W Białymstoku, w pobliżu Pałacu Branickich, został ustawiony szalet miejski. Zastąpił poprzedni, który, choć stanął w październiku 2022 roku, to nigdy nie został otwarty, bo nie spełniał norm technicznych. Z nowego można korzystać od 1 lipca. Inwestycja stała się znana w całej Polsce przez koszty, które miały sięgać ponad 430 tysięcy złotych. Okazuje się, że ostatecznie będą pomniejszone o kary, które zapłacą wykonawcy.
Jeszcze w zeszłym tygodniu trwały odbiory techniczne. Teraz słynna białostocka toaleta jest już otwarta.

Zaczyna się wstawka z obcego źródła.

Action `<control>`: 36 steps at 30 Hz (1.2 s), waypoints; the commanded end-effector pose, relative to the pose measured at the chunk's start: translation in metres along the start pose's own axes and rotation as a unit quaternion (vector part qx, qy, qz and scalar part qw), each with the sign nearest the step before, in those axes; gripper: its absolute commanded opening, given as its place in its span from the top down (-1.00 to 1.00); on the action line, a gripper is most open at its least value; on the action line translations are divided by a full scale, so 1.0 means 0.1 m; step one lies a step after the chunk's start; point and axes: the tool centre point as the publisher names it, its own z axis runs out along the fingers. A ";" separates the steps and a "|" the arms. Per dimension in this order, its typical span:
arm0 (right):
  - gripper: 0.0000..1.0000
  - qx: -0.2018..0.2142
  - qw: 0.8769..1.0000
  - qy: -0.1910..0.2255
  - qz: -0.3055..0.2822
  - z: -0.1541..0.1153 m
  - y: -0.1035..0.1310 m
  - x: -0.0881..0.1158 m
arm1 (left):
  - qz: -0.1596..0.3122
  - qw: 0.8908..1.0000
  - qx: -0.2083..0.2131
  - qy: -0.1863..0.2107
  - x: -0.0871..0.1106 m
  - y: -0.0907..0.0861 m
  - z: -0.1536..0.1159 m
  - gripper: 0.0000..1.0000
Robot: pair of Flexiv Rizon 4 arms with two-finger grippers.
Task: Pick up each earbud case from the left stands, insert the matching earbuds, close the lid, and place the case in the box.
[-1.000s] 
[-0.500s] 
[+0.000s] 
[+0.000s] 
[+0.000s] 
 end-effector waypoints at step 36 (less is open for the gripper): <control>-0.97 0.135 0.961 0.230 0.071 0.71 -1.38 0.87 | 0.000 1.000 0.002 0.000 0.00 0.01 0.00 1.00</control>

Na początku października 2022 roku wiceprezydent Białegostoku Rafał Rudnicki poinformował w mediach społecznościowych, że w parku przy ulicy Legionowej, w pobliżu ogrodów barokowego Pałacu Branickich, stanął nowy szalet miejski.
Wiceprezydent podał koszty inwestycji. Wpis był szeroko komentowany
"Zbudowany kosztem ponad 400 tysięcy złotych (z tego 120 tysięcy złotych to przyłącza), będzie jeszcze w październiku służył nie tylko odwiedzającym nasze miasto turystom" - zapowiadał wiceprezydent.

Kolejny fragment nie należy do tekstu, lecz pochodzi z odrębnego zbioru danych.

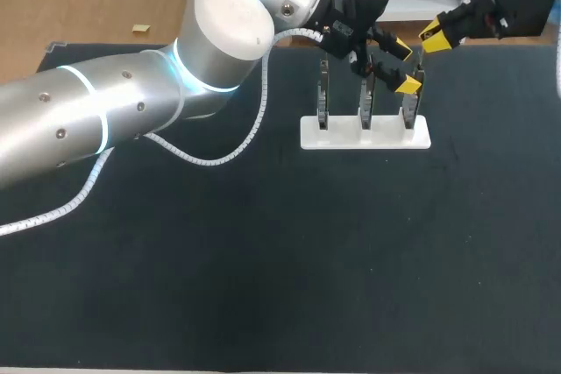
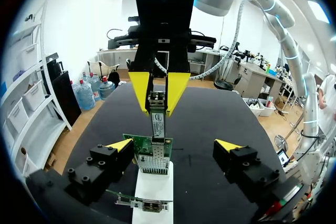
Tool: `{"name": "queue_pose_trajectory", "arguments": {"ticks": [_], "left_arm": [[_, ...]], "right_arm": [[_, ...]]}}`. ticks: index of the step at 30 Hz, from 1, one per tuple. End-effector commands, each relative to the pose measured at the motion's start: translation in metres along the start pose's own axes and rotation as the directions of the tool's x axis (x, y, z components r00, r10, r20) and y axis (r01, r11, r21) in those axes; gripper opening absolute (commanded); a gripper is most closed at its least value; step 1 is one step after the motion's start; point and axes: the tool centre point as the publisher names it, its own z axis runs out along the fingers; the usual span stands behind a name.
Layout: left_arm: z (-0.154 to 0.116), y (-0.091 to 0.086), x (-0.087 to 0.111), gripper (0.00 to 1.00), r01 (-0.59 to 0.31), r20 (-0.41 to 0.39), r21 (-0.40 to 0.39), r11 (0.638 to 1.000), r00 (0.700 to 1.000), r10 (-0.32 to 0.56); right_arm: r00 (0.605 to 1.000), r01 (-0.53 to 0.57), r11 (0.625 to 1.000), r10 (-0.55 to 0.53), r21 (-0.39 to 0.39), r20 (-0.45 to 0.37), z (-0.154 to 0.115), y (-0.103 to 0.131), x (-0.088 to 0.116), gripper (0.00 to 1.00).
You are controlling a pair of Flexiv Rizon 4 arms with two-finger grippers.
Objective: Pick up the optical module with the left hand, and insert it into the network port with the right hand.
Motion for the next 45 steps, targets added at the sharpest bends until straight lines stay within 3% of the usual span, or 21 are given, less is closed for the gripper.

Cena inwestycji (która w całości wynosiła 432 283,50 złotych) sprawiła, że wpis był szeroko komentowany w sieci.
- Ceny robót budowlanych weryfikuje rynek. Firma realizująca to zamówienie została wybrana w przetargu - mówiła w październiku Agnieszka Zabrocka, zastępczyni dyrektora departamentu komunikacji społecznej w białostockim magistracie.
Pierwsza toaleta była za mała
Choć podany przez wiceprezydenta termin oddania toalety do użytku już dawno minął, to wciąż nie można było z niej korzystać. Okazało się bowiem, że obiekt postawiony przez konsorcjum dwóch firm (z Białegostoku i Rybnika) ma wady techniczne.
Chodziło m.in. o brak przedsionka oraz zbyt mały metraż poszczególnych pomieszczeń. Władze miasta wezwały więc wykonawcę do dostosowania obiektu do wymaganych przepisami warunków technicznych.
Komisja odbioru wyznaczyła termin na usunięcie wad do 19 grudnia 2022 roku. Potem miasto przystało na wydłużenie kolejnych terminów. W końcu szalet został przez konsorcjum zabrany, a tydzień temu stanął nowy. Nie wygląda, by był dużo większy od poprzedniego.
ZOBACZ TEŻ: "Patriotyczna ławka" stanęła przy Pałacu Branickich, nikt nie poprosił o zgodę konserwatora zabytków
Zapłacą kary
- Konsorcjum informuje, że spełnia on wszelkie normy - mówiła nam w zeszłym tygodniu Zabrocka.
Dodała, że ostatecznie inwestycja nie pochłonie ponad 430 tysięcy złotych. - Konsorcjum będzie bowiem musiało zapłacić kary za opóźnienia w wysokości 10 procent całkowitej wartości inwestycji. Czyli ponad 40 tysięcy złotych - wyjaśniała przedstawicielka magistratu.
Miasto: koszt samej toalety to ponad 180 tysięcy złotych
Na początku marca władze Białegostoku, w odpowiedzi na interpelację złożoną przez przewodniczącego PiS w radzie miasta Henryka Dębowskiego, podały dokładne koszty inwestycji w rozbiciu na dwie kategorie.
Sekretarz miasta Krzysztof Karpieszuk napisał, że "koszt robót ziemnych, przyłączy, zagospodarowanie terenu i dokumentacji" to ponad 256 tysięcy złotych, a koszt samej toalety to ponad 180 tysięcy złotych.